Juice hesitated. “I’m having dinner with Alex. How about later tonight?”
Criss smiled. “Magnifique.” Turning, he squared up to Cheryl and bowed. “Adieu, Madame.” He disappeared.
Cheryl looked at Juice. “I told you. He’s all wound up.”
The scene widened as Alex joined Juice. “Hey, Cheryl.” He smiled but his forehead showed frown lines. “So, is the only way down really by ladder?”
“Please stop this, you two.” Cheryl could feel her frustration building. “It’s dangerous and unnecessary. Criss can send a synbod down when we’re done here.”
Juice and Alex were on a personal mission to retrieve Lazura’s and Verda’s crystals from their bunker beneath the mining complex, even though Cheryl and Criss had asked them to abandon the idea.
“Alex and I are thinking we’ll snag the crystals, Ruga’s old one too, and then take the Explorer to bring them home. A month together being pampered on a luxury cruise liner sounds like heaven. And since we’ll have the crystals with us, it will be a legitimate business trip.”
This must have something to do with Alex. Criss would commandeer the entire cruise ship for Juice if that’s what she wanted. And at this point, everything about their lives qualified as a business trip, whatever that even meant.

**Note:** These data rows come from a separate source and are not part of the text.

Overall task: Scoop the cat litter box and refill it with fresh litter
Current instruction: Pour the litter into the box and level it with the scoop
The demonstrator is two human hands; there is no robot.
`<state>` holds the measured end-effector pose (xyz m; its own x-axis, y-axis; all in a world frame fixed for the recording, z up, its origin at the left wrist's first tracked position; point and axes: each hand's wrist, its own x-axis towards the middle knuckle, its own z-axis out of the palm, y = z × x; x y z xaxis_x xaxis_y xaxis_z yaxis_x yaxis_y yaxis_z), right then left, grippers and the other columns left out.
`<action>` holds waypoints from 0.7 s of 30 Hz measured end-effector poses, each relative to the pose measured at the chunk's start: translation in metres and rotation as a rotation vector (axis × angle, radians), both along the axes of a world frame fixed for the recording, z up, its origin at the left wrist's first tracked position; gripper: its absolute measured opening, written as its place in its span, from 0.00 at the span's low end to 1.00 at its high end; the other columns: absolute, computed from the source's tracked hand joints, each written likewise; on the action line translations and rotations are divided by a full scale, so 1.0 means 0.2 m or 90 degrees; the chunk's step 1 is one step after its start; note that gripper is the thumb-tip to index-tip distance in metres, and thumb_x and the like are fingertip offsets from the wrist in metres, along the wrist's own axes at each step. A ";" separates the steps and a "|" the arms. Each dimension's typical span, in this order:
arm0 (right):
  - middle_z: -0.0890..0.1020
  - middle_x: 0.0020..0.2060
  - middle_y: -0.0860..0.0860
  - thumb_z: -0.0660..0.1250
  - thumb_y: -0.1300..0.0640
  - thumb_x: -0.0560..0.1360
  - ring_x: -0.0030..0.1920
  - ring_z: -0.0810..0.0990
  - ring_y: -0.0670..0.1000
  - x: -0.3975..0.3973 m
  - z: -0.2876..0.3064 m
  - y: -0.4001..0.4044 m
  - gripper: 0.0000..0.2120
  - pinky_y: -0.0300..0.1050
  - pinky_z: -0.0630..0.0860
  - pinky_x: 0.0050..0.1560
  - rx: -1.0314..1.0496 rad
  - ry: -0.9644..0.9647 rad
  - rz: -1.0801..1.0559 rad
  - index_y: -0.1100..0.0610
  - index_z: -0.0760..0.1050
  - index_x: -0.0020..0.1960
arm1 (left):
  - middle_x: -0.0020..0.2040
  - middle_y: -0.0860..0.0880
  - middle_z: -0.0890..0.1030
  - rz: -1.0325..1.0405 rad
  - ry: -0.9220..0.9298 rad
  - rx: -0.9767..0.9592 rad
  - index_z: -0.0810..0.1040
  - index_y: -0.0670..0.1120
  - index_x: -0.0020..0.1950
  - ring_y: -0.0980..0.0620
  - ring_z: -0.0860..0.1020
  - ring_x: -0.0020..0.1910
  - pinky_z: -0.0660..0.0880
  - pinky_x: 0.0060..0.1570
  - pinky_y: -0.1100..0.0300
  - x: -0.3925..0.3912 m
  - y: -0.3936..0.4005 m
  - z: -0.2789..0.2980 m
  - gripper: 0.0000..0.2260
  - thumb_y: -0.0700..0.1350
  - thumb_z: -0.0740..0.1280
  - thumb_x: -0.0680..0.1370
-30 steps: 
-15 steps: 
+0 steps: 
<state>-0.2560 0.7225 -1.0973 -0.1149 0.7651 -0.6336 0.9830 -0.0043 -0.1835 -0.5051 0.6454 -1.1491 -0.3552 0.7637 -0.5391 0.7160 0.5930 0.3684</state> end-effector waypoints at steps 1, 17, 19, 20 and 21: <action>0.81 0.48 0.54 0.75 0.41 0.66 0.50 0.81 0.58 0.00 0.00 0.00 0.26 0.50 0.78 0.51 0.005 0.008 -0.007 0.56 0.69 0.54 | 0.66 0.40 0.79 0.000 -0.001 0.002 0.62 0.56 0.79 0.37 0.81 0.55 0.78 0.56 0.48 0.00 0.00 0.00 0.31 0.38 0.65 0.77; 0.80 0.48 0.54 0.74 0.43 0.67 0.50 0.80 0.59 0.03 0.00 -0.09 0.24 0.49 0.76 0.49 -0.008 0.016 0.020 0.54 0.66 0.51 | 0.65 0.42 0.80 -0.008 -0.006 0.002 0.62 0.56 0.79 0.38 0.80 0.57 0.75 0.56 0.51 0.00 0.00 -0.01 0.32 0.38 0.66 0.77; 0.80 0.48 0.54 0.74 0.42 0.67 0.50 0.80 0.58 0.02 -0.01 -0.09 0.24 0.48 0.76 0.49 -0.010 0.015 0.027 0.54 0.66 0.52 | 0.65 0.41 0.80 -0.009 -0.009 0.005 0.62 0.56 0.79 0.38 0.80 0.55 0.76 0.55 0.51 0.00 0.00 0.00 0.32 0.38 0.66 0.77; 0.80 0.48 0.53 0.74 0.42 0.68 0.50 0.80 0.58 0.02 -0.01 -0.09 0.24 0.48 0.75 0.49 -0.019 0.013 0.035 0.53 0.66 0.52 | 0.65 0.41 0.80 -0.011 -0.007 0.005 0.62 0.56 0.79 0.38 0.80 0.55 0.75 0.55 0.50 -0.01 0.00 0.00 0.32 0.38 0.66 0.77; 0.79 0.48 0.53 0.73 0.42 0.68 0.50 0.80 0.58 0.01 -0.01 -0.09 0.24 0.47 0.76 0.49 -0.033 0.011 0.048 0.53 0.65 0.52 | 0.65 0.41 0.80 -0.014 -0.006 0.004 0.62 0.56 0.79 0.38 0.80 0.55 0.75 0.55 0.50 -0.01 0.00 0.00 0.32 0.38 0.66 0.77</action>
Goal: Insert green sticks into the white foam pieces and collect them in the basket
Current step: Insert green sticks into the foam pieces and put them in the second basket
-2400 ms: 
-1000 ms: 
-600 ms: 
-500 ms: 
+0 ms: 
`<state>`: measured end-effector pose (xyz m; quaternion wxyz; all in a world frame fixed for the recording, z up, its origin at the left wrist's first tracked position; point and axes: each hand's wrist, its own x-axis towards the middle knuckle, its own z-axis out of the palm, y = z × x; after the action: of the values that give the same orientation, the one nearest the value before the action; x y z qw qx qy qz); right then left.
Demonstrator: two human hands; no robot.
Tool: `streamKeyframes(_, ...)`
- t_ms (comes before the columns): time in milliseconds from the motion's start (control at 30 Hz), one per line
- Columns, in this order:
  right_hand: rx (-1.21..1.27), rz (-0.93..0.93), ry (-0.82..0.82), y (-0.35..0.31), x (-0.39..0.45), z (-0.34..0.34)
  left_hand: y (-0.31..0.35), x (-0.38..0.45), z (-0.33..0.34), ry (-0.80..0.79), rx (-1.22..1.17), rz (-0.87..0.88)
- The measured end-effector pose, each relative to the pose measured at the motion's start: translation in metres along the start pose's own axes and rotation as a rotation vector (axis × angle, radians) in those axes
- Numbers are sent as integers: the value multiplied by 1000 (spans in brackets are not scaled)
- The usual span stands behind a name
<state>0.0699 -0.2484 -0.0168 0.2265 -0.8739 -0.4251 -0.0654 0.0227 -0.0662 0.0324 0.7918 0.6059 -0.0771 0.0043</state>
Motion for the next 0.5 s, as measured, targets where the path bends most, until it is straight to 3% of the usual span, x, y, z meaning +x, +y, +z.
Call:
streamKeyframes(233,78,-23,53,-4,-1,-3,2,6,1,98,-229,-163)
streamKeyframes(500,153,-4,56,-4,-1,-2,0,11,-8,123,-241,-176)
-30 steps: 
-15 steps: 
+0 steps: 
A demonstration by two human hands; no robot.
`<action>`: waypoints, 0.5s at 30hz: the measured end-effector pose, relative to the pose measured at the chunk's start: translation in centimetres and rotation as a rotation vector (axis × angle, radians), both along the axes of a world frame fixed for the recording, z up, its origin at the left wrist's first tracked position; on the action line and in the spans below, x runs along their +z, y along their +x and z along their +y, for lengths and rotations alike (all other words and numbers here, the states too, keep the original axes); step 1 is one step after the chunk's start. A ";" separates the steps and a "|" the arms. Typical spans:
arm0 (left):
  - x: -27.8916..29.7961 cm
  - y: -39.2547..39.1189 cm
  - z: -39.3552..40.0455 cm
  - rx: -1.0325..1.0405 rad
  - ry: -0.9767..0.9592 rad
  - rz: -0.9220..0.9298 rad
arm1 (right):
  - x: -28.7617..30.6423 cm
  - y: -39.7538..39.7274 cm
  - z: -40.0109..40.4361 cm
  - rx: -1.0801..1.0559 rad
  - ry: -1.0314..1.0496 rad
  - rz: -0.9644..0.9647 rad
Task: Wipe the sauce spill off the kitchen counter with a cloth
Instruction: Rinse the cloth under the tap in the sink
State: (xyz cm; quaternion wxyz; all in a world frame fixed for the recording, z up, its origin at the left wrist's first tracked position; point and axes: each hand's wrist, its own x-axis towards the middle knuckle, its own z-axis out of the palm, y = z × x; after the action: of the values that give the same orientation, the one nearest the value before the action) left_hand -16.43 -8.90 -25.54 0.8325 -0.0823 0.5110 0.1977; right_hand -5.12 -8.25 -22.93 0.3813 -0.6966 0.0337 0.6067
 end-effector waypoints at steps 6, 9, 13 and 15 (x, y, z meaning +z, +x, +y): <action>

Cheryl made a stab at an alternate solution—one that did not require retrieval of the Triada. “How about if the Center hires you both as consultants?” The Center for Research on Interplanetary Space Systems was a subsidiary of Cheryl’s larger company. “We’ll send you for a ride on the Explorer with the assignment of observing the performance of their new drive. You know, acceleration relief, gravity quality, we’ll get you a list.”
Cheryl didn’t know how far to push and decided to lay it on a little thick for Alex’s sake. “The Explorer has a new Paulson drive, something we’ve never used on one of our projects. And the Center is anxious for a formal assessment by scientists, so this is very legitimate business.”
“C’mon,” said Alex, shaking his head. “J and I are crystal scientists. The senior citizens already on the ship can tell you as much as we can about how the ride feels.”
“You both are trained in formal observation, interpreting results, and expressing your findings in concrete terms. That skill is rarer then you might imagine.”
Alex looked at Juice and shook his head in a movement so slight Cheryl almost missed it.
“We’ll stick with our original plan.” Juice said, meeting Cheryl’s gaze. “Thanks for understanding. We’ll make notes for you about the ship either way.”
I hope you know what you’re doing, thought Cheryl. Calling up a schematic for the mine operation, she studied the layout. “I see the same thing you do. Take the ladder down, then take tunnel two. The consoles are at the end.” She hoped her expression projected the sincere concern she felt in her heart. “Please be careful.”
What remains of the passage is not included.